Repeat the listing word for word. Leave every picture out.
※
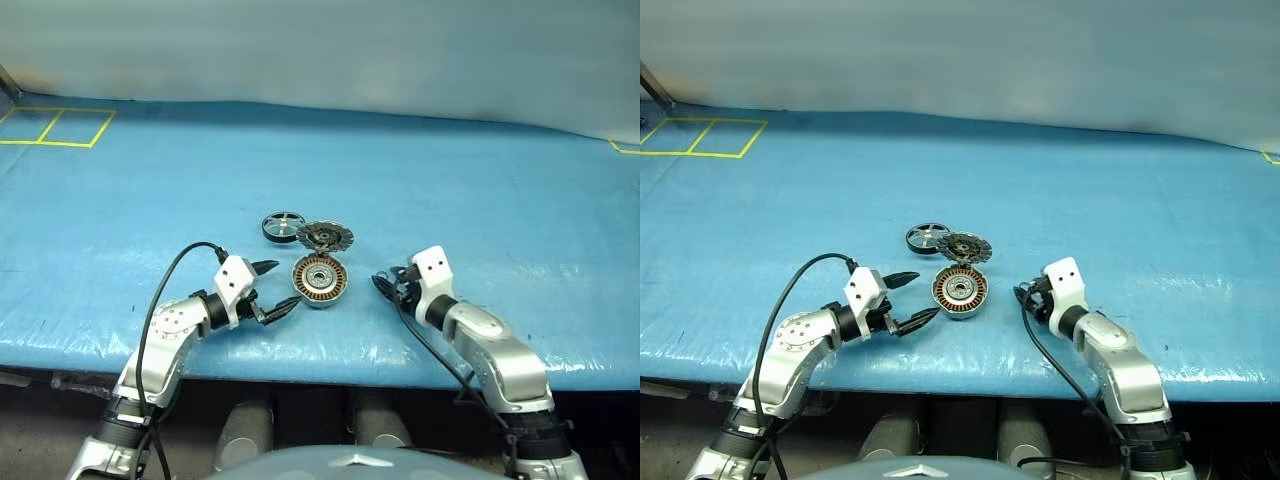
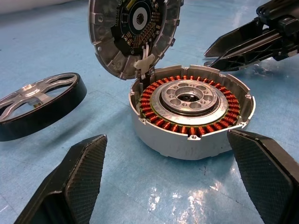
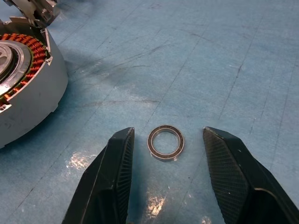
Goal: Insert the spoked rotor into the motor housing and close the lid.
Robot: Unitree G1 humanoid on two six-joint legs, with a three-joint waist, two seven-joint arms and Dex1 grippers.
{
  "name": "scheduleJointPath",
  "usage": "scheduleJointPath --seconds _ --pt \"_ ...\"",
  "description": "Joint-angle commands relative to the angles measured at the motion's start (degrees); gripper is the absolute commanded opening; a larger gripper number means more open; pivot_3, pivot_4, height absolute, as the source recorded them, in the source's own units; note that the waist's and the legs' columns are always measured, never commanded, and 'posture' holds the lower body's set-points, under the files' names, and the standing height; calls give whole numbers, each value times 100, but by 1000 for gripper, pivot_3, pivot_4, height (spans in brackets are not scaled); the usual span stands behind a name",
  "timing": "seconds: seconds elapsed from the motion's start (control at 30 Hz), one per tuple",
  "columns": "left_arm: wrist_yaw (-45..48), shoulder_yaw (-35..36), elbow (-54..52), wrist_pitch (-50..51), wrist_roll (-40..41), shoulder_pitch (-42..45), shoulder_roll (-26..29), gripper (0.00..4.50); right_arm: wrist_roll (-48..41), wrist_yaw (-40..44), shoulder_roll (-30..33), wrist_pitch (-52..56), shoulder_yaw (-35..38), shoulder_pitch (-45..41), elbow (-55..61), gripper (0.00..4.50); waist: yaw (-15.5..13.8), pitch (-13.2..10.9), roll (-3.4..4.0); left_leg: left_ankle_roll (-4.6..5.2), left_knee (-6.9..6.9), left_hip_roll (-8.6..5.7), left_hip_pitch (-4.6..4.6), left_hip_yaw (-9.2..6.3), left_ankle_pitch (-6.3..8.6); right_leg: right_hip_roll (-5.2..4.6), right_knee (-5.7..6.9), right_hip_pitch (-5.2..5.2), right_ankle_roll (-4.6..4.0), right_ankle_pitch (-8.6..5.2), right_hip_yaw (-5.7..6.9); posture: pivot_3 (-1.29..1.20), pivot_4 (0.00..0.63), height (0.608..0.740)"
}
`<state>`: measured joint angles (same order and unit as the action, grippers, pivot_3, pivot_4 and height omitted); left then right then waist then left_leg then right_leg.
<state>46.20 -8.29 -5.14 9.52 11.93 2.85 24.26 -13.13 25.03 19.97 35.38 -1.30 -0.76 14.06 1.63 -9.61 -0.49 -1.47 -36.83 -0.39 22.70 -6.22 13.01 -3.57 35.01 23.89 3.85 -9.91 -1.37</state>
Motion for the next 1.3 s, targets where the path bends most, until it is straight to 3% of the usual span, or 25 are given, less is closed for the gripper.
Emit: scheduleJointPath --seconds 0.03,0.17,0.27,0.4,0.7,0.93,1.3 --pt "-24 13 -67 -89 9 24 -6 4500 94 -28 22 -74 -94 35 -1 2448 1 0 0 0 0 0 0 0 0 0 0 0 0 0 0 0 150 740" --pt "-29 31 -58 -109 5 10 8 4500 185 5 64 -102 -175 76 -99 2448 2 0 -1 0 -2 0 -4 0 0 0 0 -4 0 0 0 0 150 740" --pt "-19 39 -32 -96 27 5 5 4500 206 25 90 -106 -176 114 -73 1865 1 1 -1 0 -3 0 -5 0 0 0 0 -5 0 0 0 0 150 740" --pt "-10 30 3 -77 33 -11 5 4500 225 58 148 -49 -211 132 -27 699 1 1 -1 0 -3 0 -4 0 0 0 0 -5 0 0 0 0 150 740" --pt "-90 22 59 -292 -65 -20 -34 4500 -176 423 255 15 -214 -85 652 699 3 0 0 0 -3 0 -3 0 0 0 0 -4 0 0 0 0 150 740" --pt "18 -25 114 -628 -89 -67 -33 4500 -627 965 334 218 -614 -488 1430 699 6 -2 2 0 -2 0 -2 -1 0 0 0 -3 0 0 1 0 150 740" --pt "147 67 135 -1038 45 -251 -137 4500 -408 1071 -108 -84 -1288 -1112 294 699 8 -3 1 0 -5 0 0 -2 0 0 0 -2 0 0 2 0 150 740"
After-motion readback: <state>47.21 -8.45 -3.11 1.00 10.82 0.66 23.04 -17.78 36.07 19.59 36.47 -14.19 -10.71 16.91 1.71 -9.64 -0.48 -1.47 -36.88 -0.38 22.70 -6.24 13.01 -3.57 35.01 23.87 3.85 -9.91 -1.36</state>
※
- OUTPUT -
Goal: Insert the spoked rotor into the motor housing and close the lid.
Robot: Unitree G1 humanoid on two six-joint legs, with a three-joint waist, two seven-joint arms and Dex1 grippers.
{
  "name": "scheduleJointPath",
  "usage": "scheduleJointPath --seconds _ --pt \"_ ...\"",
  "description": "Joint-angle commands relative to the angles measured at the motion's start (degrees); gripper is the absolute commanded opening; a larger gripper number means more open; pivot_3, pivot_4, height absolute, as the source recorded them, in the source's own units; note that the waist's and the legs' columns are always measured, never commanded, and 'posture' holds the lower body's set-points, under the files' names, and the standing height; calls give whole numbers, each value times 100, but by 1000 for gripper, pivot_3, pivot_4, height (spans in brackets are not scaled); the usual span stands behind a name",
  "timing": "seconds: seconds elapsed from the motion's start (control at 30 Hz), one per tuple",
  "columns": "left_arm: wrist_yaw (-45..48), shoulder_yaw (-35..36), elbow (-54..52), wrist_pitch (-50..51), wrist_roll (-40..41), shoulder_pitch (-42..45), shoulder_roll (-26..29), gripper (0.00..4.50); right_arm: wrist_roll (-48..41), wrist_yaw (-40..44), shoulder_roll (-30..33), wrist_pitch (-52..56), shoulder_yaw (-35..38), shoulder_pitch (-45..41), elbow (-55..61), gripper (0.00..4.50); waist: yaw (-15.5..13.8), pitch (-13.2..10.9), roll (-3.4..4.0); left_leg: left_ankle_roll (-4.6..5.2), left_knee (-6.9..6.9), left_hip_roll (-8.6..5.7), left_hip_pitch (-4.6..4.6), left_hip_yaw (-9.2..6.3), left_ankle_pitch (-6.3..8.6); right_leg: right_hip_roll (-5.2..4.6), right_knee (-5.7..6.9), right_hip_pitch (-5.2..5.2), right_ankle_roll (-4.6..4.0), right_ankle_pitch (-8.6..5.2), right_hip_yaw (-5.7..6.9); posture: pivot_3 (-1.29..1.20), pivot_4 (0.00..0.63), height (0.608..0.740)"
}
`<state>`: measured joint angles (same order and unit as the action, grippers, pivot_3, pivot_4 and height omitted); left then right then waist then left_leg then right_leg.
<state>46.20 -8.29 -5.14 9.52 11.93 2.85 24.26 -13.13 25.03 19.97 35.38 -1.30 -0.76 14.06 1.63 -9.61 -0.49 -1.47 -36.83 -0.39 22.70 -6.22 13.01 -3.57 35.01 23.89 3.85 -9.91 -1.37</state>
Motion for the next 1.3 s, targets where the path bends most, until it is straight to 3% of the usual span, or 25 are given, less is closed for the gripper.
Emit: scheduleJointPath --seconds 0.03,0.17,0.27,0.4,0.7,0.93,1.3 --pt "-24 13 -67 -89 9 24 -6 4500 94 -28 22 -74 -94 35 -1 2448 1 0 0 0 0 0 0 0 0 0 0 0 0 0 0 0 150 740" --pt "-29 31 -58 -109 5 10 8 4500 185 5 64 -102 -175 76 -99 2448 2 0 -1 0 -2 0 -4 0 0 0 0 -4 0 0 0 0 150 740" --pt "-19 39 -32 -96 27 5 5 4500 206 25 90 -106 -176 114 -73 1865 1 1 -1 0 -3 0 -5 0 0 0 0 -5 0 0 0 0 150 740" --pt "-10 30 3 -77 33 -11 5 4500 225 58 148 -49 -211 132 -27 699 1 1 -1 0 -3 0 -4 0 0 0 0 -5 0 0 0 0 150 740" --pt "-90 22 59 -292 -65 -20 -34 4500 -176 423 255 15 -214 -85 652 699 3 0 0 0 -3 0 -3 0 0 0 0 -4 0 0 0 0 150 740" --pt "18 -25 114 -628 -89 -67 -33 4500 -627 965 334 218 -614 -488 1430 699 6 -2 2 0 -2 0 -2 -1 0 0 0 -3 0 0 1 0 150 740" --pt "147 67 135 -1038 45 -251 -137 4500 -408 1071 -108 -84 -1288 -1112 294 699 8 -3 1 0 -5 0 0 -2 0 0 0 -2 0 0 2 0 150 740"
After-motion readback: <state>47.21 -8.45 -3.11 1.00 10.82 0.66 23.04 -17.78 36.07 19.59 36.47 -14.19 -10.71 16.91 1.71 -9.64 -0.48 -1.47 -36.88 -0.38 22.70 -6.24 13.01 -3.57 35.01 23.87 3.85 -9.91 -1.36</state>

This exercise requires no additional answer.